今回は紫電達の実家に着くまでの事を書いていければと…
8/21――話がループしていたためその部分を削除しました。
「お兄ちゃ~ん! 準備できた~?」
紫音が紫電にそう呼びかける。
「お~う、出来てるよ。今行くからちょっと待って!」
「紫電の実家。どんなところなの?」
準備していた荷物をもって部屋を出た紫電にネルは聞く。
「どんな所って言われてもな…簡単に一言でいえば田舎としか…ど田舎というわけでもないし、普通にのどかな場所だ、としか」
「のどか…ね。随分と紫電が好みそうな場所…ああ、だから休み返上している学校休んでまで行こうとしているのかしら」
「そうだよ…なんか文句ある?」
「別にないわ。…そんなに楽しみにしているのに文句も何も言えるわけないでしょ。そうだ、実家にいる祖父母はどんな人なの?」
「う~ん? おじいちゃんは町の町長をしていてね、後は父さんに剣術を教えていたんだって。おばあちゃんはおじいちゃんと一緒で薙刀を使えるけど、他の人の畑や他の事なんかも管理したり、世話したりしてる。なんて言うか皆のお母さん的な存在…かな?」
「何というか…いろんな意味で濃いわね」
「どうゆう意味? …まぁ、いいや。早く行こうっと」
そんなこんなで荷物を車に積み込み、出発する。
道中。
「お兄ちゃん! おじいちゃんの所に着いたら何しようかな? というか、何する!」
「何かすることは確定なんだな…俺はゆっくりと寝てたいんだけど」
「お兄ちゃんはいつもそうでしょ! 一年に一回しか実家に帰らないんだからさ、思いっきり遊ぼうよ! そう思うでしょ! お父さん!」
「おう、そうだな。
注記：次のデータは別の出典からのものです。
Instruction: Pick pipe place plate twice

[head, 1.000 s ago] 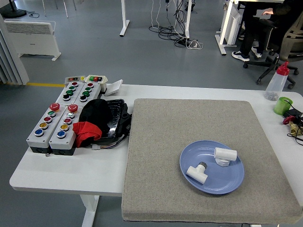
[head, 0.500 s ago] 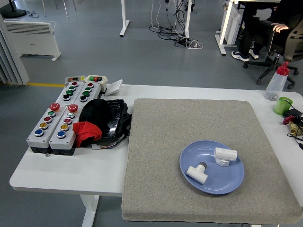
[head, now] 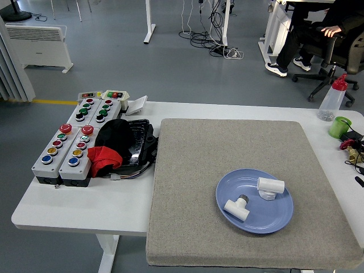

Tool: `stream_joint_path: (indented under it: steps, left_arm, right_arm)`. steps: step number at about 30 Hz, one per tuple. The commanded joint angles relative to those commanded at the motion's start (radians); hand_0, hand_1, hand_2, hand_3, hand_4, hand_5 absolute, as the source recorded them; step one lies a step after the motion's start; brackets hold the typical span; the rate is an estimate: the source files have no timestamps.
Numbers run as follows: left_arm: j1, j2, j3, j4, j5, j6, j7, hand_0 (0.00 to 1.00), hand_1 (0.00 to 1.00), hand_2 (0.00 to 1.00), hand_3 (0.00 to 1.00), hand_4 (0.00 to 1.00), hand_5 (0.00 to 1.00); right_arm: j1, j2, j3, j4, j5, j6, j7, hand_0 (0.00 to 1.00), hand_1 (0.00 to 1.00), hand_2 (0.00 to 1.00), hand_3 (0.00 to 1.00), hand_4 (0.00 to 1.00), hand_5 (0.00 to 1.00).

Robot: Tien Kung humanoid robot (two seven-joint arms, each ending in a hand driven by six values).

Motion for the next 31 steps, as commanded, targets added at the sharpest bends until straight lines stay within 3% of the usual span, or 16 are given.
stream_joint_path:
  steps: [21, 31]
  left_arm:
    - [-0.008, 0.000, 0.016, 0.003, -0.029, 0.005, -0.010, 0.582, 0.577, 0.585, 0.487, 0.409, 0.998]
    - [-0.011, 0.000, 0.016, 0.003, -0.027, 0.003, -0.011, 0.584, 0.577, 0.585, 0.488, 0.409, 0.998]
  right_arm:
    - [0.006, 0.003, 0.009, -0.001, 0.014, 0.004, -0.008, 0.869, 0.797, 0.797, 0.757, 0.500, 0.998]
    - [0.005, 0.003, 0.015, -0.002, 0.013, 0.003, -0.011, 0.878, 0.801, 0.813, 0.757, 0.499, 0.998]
…ならお父さんと一緒におじいちゃんに挑むか?」
「嫌だよ。それは父さんが一人でやって、おじいちゃんに勝てる気がしない」
「それは僕も同意見かな…流石におじいちゃんとは試合できないというか勝てる未来が見えないし、滅茶苦茶しごかれちゃうよ」
「あなた…まだ懲りていないのですか? 昔からそうですよね。…結婚すると挨拶に行った時もお父さんに向かって娘さんは貰っていきます。文句は言わせません! なんて言ってお父さんにフルボッコにされたというのに…」
「あ、あれはだな、志奈…その…何と言うか」
「お父さんは剣術以外ならかなり寛容なんですよ?…でもあなたが、剣術で挑むから…」
「何となくでもどうなったのか、理解できるよ」
そんな会話をしながら車で数時間後。
山道を上り、目的地である祖父母の家、実家にたどり着いた。
たどり着いた先で一人立っている60代近くに見える女性がいる。
その女性に志奈は声をかける。
「お母さん…ただいま」
「お帰りなさい、志奈」
彼女が志奈の母親で、紫電達の祖母であり、皆の母、白石 麗美である。
「お父さんはどちらに?」
「あの人なら今は町会に行っています。じきに戻ってくるでしょう」
「そうですか」
「おばあちゃ~ん!」
「おっとっと、紫音。いきなり人に飛びついてきてはダメですよ」
「ごめんなさ~い」
「全くもう…家に入りますよ。お茶を出します」
そうして実家に帰ってきた紫電達一家は祖母に連れられ家に入っていくのでした。